## [YOUR INSTRUCTIONS]
Without the pictures, print the lines running from the beginning of the material to the line containing "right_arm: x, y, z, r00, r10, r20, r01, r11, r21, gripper", both ends included.

## [DATA EXTRACTS]
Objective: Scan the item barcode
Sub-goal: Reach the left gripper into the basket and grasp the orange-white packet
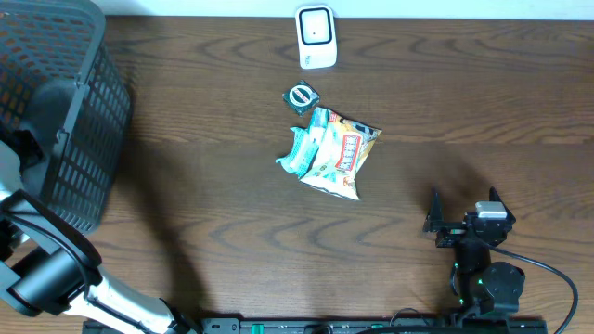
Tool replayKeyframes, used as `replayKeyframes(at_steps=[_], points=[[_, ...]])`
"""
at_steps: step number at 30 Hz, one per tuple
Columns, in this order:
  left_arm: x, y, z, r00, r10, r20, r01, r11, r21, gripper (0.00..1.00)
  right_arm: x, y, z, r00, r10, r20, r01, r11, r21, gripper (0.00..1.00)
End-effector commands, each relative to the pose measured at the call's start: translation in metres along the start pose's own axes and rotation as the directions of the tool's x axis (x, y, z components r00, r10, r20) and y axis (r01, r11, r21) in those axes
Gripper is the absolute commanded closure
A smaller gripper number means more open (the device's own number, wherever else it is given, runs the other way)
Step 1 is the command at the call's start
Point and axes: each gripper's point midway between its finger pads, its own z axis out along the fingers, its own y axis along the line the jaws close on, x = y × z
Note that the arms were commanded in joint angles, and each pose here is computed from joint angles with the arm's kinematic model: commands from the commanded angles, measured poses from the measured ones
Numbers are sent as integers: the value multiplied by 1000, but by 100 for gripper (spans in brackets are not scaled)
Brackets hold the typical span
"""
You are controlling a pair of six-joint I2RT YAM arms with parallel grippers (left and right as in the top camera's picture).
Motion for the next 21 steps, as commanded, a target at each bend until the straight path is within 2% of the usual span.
replayKeyframes(at_steps=[1, 4, 6, 7, 10, 16, 17, 21], points=[[13, 0, 20, 999, 11, -46, -11, 1000, 13, 15, 1, -3, 0, 1000, -7, -1, 7, 1000, 13, 1], [21, 2, 32, 997, 7, -73, -6, 1000, 13, 15, 1, -3, 0, 1000, -7, -2, 7, 1000, 13, 1], [24, 2, 37, 997, 2, -81, -1, 1000, 18, 25, 1, -3, 0, 1000, -7, -2, 7, 1000, 13, 1], [25, 1, 39, 997, 0, -82, 2, 1000, 31, 33, 1, -3, 0, 1000, -7, -2, 7, 1000, 13, 1], [23, -7, 40, 998, -8, -69, 14, 996, 89, 46, 1, -3, 0, 1000, -7, -1, 7, 1000, 13, 1], [21, -8, 38, 997, -46, -64, 52, 994, 97, 88, 1, -3, 0, 1000, -7, -1, 7, 1000, 13, 1], [19, -7, 35, 996, -61, -59, 66, 993, 95, 92, 1, -3, 0, 1000, -7, -1, 7, 1000, 13, 1], [7, 0, 17, 989, -149, -19, 150, 985, 87, 93, 1, -3, 0, 1000, -7, -2, 7, 1000, 13, 1]])
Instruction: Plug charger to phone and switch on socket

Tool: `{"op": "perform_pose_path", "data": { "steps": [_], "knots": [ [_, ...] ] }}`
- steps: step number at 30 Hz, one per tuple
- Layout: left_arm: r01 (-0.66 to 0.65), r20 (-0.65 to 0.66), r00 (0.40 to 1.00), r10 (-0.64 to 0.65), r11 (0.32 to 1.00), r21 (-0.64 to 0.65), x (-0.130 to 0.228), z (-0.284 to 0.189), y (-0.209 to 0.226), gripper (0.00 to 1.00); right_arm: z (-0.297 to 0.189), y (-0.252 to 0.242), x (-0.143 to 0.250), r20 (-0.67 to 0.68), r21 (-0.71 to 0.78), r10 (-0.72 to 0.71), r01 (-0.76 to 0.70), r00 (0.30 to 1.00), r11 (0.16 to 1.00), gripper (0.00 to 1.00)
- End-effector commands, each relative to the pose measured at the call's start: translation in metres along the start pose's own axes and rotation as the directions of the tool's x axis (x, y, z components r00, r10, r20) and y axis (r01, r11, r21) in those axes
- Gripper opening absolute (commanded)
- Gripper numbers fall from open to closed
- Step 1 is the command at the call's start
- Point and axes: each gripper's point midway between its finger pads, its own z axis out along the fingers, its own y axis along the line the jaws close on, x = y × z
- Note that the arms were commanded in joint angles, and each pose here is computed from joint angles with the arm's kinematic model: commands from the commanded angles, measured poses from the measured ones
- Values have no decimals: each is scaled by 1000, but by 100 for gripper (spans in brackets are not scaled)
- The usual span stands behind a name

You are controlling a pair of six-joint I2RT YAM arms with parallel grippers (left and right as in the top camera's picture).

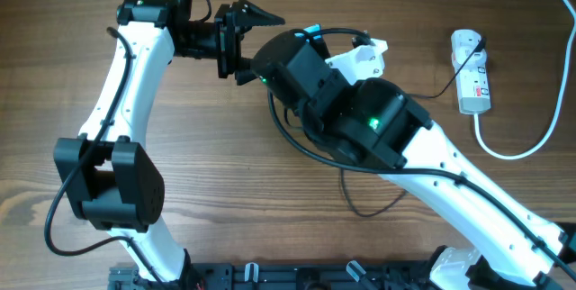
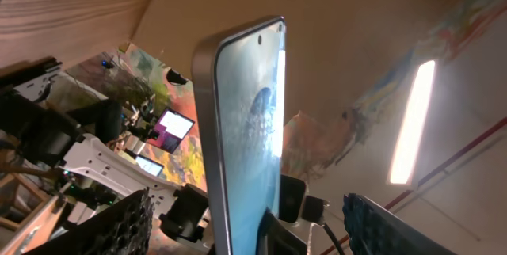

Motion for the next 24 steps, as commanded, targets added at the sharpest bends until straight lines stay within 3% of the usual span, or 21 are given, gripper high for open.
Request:
{"op": "perform_pose_path", "data": {
  "steps": [1, 9, 24],
  "knots": [
    [-9, -19, 1000, 9, 1000, 13, 15, 1, -7, 73, 12, -1, 8, 3, 14, 123, -123, 992, 992, 5],
    [-9, -19, 1000, 9, 1000, 13, 15, 1, -7, 56, 22, 2, 20, -23, 12, 136, -136, 990, 991, 5],
    [-9, -17, 1000, 9, 1000, 11, 14, 1, -7, 45, 11, 13, 5, 14, -46, 185, -184, 983, 982, 4]
  ]
}}
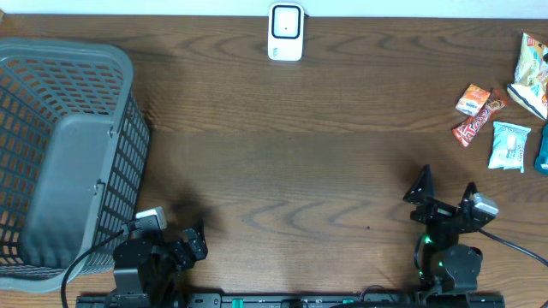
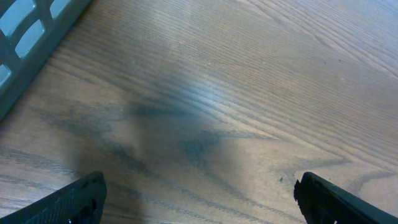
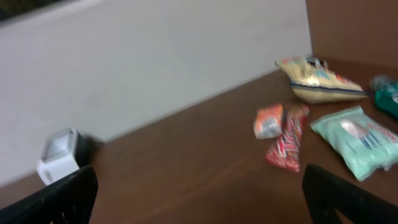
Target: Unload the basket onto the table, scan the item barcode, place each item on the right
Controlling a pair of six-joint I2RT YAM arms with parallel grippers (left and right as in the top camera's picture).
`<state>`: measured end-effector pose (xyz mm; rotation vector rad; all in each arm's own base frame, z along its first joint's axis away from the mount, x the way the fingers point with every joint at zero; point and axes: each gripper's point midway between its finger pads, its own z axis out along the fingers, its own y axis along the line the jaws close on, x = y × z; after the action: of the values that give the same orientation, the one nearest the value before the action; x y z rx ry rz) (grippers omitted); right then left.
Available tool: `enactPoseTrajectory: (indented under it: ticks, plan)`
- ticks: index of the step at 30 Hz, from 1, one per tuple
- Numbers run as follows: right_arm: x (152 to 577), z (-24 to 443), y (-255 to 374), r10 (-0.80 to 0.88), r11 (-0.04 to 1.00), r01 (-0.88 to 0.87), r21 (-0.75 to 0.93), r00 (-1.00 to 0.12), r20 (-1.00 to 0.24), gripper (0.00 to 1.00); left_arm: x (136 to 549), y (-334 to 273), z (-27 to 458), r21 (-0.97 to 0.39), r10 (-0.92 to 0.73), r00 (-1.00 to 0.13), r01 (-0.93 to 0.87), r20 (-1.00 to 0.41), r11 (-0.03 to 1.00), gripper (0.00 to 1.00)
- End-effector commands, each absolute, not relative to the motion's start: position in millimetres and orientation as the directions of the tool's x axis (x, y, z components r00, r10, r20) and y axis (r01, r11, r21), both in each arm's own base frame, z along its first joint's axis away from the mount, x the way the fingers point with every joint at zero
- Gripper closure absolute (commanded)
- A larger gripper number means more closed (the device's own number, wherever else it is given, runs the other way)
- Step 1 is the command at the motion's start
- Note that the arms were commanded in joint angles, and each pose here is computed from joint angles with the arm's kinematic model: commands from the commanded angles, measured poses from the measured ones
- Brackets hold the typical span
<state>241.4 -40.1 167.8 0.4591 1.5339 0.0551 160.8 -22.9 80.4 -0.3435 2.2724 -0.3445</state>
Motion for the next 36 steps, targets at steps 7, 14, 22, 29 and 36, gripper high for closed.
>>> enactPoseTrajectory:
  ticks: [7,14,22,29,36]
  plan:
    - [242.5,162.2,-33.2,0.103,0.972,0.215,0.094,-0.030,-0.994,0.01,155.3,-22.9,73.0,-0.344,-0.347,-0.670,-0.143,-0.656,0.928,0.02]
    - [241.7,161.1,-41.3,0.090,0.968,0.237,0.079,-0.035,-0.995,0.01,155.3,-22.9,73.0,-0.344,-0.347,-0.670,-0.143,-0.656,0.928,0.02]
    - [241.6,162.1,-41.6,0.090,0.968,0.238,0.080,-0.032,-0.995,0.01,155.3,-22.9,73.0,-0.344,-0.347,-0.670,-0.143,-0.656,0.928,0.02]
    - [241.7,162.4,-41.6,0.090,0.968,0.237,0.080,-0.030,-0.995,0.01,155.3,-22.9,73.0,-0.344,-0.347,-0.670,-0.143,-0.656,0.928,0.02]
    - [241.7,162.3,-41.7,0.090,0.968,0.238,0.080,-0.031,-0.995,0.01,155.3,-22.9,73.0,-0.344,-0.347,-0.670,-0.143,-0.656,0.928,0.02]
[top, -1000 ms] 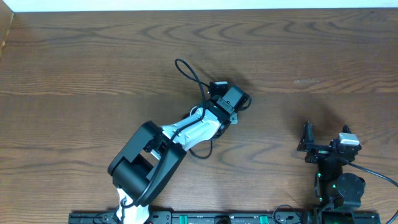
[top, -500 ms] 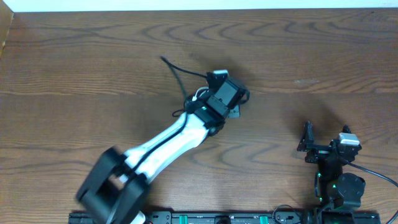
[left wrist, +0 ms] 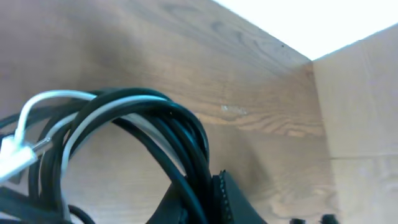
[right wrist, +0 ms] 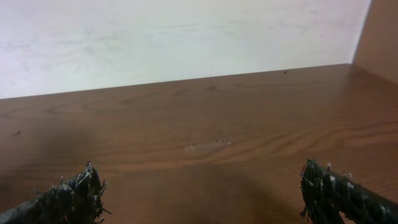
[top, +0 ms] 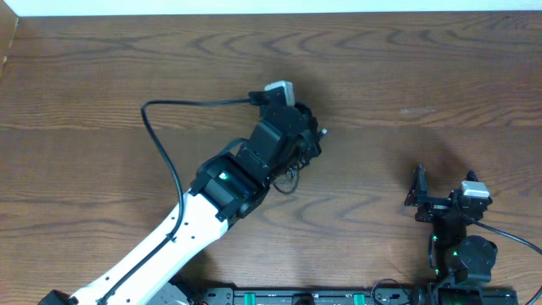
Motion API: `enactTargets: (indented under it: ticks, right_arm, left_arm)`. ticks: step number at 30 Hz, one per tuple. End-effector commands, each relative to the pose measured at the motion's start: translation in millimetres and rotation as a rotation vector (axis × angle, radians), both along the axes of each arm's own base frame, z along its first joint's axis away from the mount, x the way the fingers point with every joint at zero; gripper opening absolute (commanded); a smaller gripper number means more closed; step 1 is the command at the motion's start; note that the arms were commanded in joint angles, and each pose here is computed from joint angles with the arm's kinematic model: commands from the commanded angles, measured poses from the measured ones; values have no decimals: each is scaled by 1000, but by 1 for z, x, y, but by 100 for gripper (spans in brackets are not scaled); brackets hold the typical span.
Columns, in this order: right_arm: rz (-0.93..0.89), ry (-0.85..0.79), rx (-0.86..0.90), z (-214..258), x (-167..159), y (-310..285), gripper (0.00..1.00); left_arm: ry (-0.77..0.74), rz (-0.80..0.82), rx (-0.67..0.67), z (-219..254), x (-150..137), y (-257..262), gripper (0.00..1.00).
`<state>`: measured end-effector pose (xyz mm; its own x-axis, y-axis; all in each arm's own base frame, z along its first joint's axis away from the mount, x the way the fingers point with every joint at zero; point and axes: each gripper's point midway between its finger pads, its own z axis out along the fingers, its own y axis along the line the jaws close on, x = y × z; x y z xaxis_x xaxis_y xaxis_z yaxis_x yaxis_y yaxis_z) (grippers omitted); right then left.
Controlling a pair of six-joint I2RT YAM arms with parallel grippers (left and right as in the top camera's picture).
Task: Untangle cables
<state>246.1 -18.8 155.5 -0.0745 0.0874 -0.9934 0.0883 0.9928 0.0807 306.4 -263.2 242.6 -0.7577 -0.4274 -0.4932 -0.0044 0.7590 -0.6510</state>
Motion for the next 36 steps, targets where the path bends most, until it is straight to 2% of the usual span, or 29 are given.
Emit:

## [EXERCISE RESPONSE]
Objective: Scan the item barcode
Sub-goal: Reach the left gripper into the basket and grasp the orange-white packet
Tool replayKeyframes, used as `replayKeyframes(at_steps=[_], points=[[_, ...]])`
"""
at_steps: step number at 30 Hz, one per tuple
Columns, in this order:
  left_arm: x, y, z, r00, r10, r20, r01, r11, r21, gripper (0.00..1.00)
  right_arm: x, y, z, r00, r10, r20, r01, r11, r21, gripper (0.00..1.00)

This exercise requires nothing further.